Race conditions: Transaction or blocks may conflict
- default behavior: accept what you hear first
- network positions matters then
- miners have freedom to implement their own logic which could exacerbate these race conditions
Now, that we know what the network is doing, what is the size of the network?
While, not clear how to measure it, there are between 1,000 – 10,000 fully validating nodes. A fully validating node is one that it permanently connected, stores the entire block chain, and is actively hearing and forwarding every node/transaction. They also need to track the unspent transaction output (UTXO). These are all transaction that have not been put into the blockchain. However, there are some nodes that connect in and out of the network maybe just to complete a transaction or check some status of a transactions. In July 2014, the size of the block chain was 20 GB. Now in March 2017, it’s almost 100 GB. Also, while in Jul 2014, the UTXO was only 20 MB. In July 2015, it is 650 MB.

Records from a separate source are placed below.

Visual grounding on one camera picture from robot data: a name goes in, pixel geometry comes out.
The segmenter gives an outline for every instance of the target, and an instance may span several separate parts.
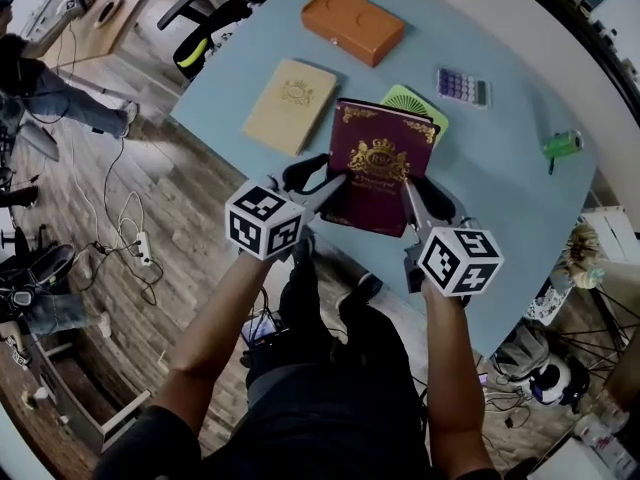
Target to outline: human arm
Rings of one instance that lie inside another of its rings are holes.
[[[58,38],[73,21],[68,13],[57,16],[56,23],[38,41],[28,41],[22,50],[22,57],[27,59],[37,59],[42,57],[55,44]]]
[[[491,470],[482,441],[484,396],[476,372],[467,318],[458,298],[425,281],[429,350],[428,418],[432,460],[447,478]]]
[[[27,59],[38,59],[44,56],[62,35],[64,29],[73,20],[84,16],[86,10],[95,2],[95,0],[82,0],[83,3],[80,4],[80,1],[77,1],[73,9],[56,16],[54,25],[38,41],[28,41],[21,56]]]
[[[174,349],[167,380],[153,405],[168,409],[198,435],[213,386],[271,268],[243,252],[224,275]]]

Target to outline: jeans
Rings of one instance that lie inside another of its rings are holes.
[[[33,95],[24,98],[33,114],[69,117],[114,137],[127,128],[127,113],[98,103],[86,92],[68,85],[49,68],[38,78]]]
[[[26,187],[11,192],[0,192],[0,208],[27,207],[38,199],[38,187]]]
[[[93,322],[87,316],[82,297],[76,293],[49,295],[36,291],[36,302],[24,314],[29,334],[48,336],[55,332],[89,327]]]
[[[280,298],[280,317],[289,330],[271,346],[249,353],[247,387],[276,368],[334,361],[375,370],[415,393],[409,356],[398,331],[388,317],[366,302],[348,297],[341,304],[340,319],[347,329],[348,343],[336,347],[337,340],[320,317],[318,278],[310,258],[291,272]]]

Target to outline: office chair
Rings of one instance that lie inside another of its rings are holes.
[[[180,44],[173,54],[173,62],[189,80],[202,70],[205,53],[214,50],[211,35],[252,14],[250,3],[262,4],[266,0],[228,0],[215,9],[210,16],[197,11],[191,4],[196,0],[179,0],[158,21],[158,28],[164,30],[178,16],[183,16],[198,24],[198,28]]]

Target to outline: standing person
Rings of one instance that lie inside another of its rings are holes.
[[[249,410],[229,442],[201,460],[197,436],[214,385],[272,266],[245,252],[179,340],[152,405],[102,457],[94,479],[500,478],[482,441],[484,398],[460,302],[423,285],[430,464],[408,356],[391,321],[367,304],[371,282],[339,302],[348,344],[336,353],[320,318],[311,249],[294,248],[280,305],[289,330],[250,354]]]
[[[89,7],[94,0],[86,0]],[[71,87],[39,60],[54,45],[70,23],[84,15],[81,5],[59,16],[37,42],[7,33],[13,19],[11,0],[0,0],[0,91],[19,98],[32,114],[68,117],[117,138],[129,134],[138,105],[126,103],[114,110],[98,103],[86,92]]]

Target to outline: orange wooden box
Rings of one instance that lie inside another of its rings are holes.
[[[402,20],[366,0],[312,0],[302,23],[371,67],[404,35]]]

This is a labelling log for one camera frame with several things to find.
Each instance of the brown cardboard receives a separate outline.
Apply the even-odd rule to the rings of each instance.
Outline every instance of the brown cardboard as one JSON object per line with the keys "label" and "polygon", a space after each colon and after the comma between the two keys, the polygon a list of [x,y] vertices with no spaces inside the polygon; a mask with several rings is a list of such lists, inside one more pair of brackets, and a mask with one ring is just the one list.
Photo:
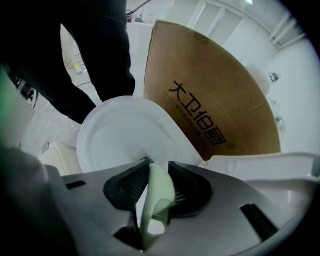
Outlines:
{"label": "brown cardboard", "polygon": [[204,160],[280,152],[274,116],[255,80],[229,52],[192,29],[156,22],[144,97],[169,113]]}

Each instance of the toilet lid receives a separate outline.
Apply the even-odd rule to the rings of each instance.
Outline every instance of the toilet lid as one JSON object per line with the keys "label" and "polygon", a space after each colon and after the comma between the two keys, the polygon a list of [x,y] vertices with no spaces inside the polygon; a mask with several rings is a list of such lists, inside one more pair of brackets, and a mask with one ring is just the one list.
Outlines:
{"label": "toilet lid", "polygon": [[134,96],[104,101],[85,118],[76,142],[84,173],[149,157],[198,165],[202,158],[172,118],[156,103]]}

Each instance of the black pants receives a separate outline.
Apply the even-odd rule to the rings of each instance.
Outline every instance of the black pants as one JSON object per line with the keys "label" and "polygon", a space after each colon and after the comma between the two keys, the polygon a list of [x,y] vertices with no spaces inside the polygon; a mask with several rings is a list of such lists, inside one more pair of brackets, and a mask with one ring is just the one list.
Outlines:
{"label": "black pants", "polygon": [[4,61],[59,112],[81,124],[95,107],[66,71],[61,24],[76,41],[102,101],[133,94],[126,0],[6,2],[10,3],[2,9]]}

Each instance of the tiled floor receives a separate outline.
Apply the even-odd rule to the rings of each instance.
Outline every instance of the tiled floor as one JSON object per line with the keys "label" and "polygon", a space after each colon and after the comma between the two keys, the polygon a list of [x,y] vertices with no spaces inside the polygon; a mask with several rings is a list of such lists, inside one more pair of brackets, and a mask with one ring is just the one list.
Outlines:
{"label": "tiled floor", "polygon": [[[146,62],[138,57],[131,56],[131,73],[136,80],[134,96],[143,96],[144,74]],[[72,82],[79,86],[91,100],[96,104],[101,104],[101,100],[90,82],[90,77],[86,67],[80,61],[82,73],[77,74],[74,69],[67,69]],[[25,129],[21,140],[21,149],[27,153],[37,156],[41,146],[47,142],[64,142],[75,147],[80,125],[71,121],[68,117],[59,113],[43,96],[39,95],[34,107],[35,114]]]}

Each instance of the cable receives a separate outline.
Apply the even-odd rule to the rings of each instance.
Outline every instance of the cable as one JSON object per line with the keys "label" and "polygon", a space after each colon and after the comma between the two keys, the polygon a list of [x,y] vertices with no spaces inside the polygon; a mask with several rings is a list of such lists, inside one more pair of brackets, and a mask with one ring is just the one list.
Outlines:
{"label": "cable", "polygon": [[89,83],[91,83],[91,81],[89,81],[89,82],[83,82],[83,83],[81,83],[81,84],[79,84],[79,85],[76,85],[75,87],[79,87],[79,86],[82,86],[82,85],[85,85],[85,84],[89,84]]}
{"label": "cable", "polygon": [[144,3],[140,4],[137,8],[135,8],[134,10],[127,10],[129,12],[126,13],[127,16],[130,16],[131,14],[135,13],[136,11],[138,11],[142,6],[144,6],[145,4],[149,3],[151,0],[147,0]]}

The lecturer, Joseph, mentioned that that the number of full nodes are decreasing. It makes sense since as time passes, to store the chain involves more space and RAM. Unless one is miner, or part of some large organization where you are actively getting some benefit for maintaining the full node, it doesn’t seem reasonable to continue doing. I admit there are people who will continue holding the nodes because they believe in bitcoin and for those people, that’s awesome. When people have clients running on their phones, or PCs, likely it is just a lightweight node. People also refer to these nodes as Simple Payment Verification (SPV) client. Bitcoin wallet programs tend to incorporate SPV nodes. A lightweight node just stores a subset of the transactions sent that may be needed to verify certain transactions. These lightweight nodes only work because they are trusting the fully-validating nodes to do their job. There has been much discuss on the internet regarding how many full nodes are enough and who should run a full node.